27 September, 2005

I am in blogging exile. It just took me 15 minutes to retrieve my username and password. Anyone ever experience that? As a writer, I struggle so between the prolific and the impossibility of committing words to paper or cyberspace.

Katrina kicked me in the ass. It is important to state that I live in Indiana, however I was still devastated by the tragedy that the human beings who are my fellow citizens experienced, not to mention the shame I felt at my government's response (or lack of response), and the complete inadequacy of my desire to want to so badly to help but being told that the best I could do is to write a check. I wrote my check while I hung out over Labor Day weekend on my leather couch.

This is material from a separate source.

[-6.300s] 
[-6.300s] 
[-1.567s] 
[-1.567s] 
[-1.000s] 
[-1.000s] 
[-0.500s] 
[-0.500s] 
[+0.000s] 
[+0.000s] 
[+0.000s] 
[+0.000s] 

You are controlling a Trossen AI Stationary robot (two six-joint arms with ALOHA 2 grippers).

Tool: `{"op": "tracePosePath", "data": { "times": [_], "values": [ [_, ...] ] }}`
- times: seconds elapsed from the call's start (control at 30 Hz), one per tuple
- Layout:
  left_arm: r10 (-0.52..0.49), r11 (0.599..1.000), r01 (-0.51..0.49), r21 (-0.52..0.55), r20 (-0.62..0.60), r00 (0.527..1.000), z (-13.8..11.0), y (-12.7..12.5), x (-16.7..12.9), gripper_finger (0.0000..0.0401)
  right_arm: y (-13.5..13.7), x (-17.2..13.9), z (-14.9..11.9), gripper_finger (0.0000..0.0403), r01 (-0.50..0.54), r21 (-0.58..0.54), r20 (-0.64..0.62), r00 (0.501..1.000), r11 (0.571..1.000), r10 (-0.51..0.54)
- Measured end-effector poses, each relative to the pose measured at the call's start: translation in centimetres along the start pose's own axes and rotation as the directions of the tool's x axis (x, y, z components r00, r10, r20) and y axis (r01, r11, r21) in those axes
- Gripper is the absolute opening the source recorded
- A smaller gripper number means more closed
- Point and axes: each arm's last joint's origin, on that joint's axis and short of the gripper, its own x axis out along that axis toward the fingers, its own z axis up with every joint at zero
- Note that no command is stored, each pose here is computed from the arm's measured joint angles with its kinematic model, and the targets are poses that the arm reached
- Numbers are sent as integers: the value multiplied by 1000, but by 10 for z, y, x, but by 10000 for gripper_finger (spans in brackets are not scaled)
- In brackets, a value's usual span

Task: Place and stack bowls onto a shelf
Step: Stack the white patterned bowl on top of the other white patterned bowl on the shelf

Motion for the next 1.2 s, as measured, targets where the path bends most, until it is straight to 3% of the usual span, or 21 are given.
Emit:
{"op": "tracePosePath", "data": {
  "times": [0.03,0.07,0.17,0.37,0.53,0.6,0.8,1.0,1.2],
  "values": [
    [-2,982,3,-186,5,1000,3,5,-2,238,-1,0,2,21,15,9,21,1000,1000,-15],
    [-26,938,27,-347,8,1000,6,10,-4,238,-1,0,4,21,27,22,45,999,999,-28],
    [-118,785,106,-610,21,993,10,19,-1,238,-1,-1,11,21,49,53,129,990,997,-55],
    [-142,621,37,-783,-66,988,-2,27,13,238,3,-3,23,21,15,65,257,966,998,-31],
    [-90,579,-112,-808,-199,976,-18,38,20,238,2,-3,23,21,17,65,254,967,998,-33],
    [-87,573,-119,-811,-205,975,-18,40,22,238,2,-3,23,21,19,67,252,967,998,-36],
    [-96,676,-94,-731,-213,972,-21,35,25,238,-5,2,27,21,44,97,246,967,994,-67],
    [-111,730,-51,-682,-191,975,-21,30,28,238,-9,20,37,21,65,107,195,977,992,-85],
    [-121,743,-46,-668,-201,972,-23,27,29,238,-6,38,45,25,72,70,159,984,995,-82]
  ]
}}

This couch, by the way, is the one that I couldn't get off of all Labor Day weekend, as if my own living room was full of water. It was my own act of sharing in the suffering- and the only thing I felt I could do that weekend after calls to the Red Cross, Salvation Army and the mayors of Houston and San Antonio provided no tangible action that I could take part in. My sister in law and I decided driving to LA to pick up the poor woman and baby who had not had formula for 4 days- the ones we saw on the news station- was a futile attempt at doing something. After all, by the time we got there, that woman would surely have been rescued, right? And for god's sake, if the news people were on that overpass, surely our government could get there.

And so, I am in blogging exile, for what is there to say? Even if I could say it, I couldn't do it justice. I am still recovering, and I didn't lose my home, my family, my livelihood. I just lost what little hope I had in my country's leaders.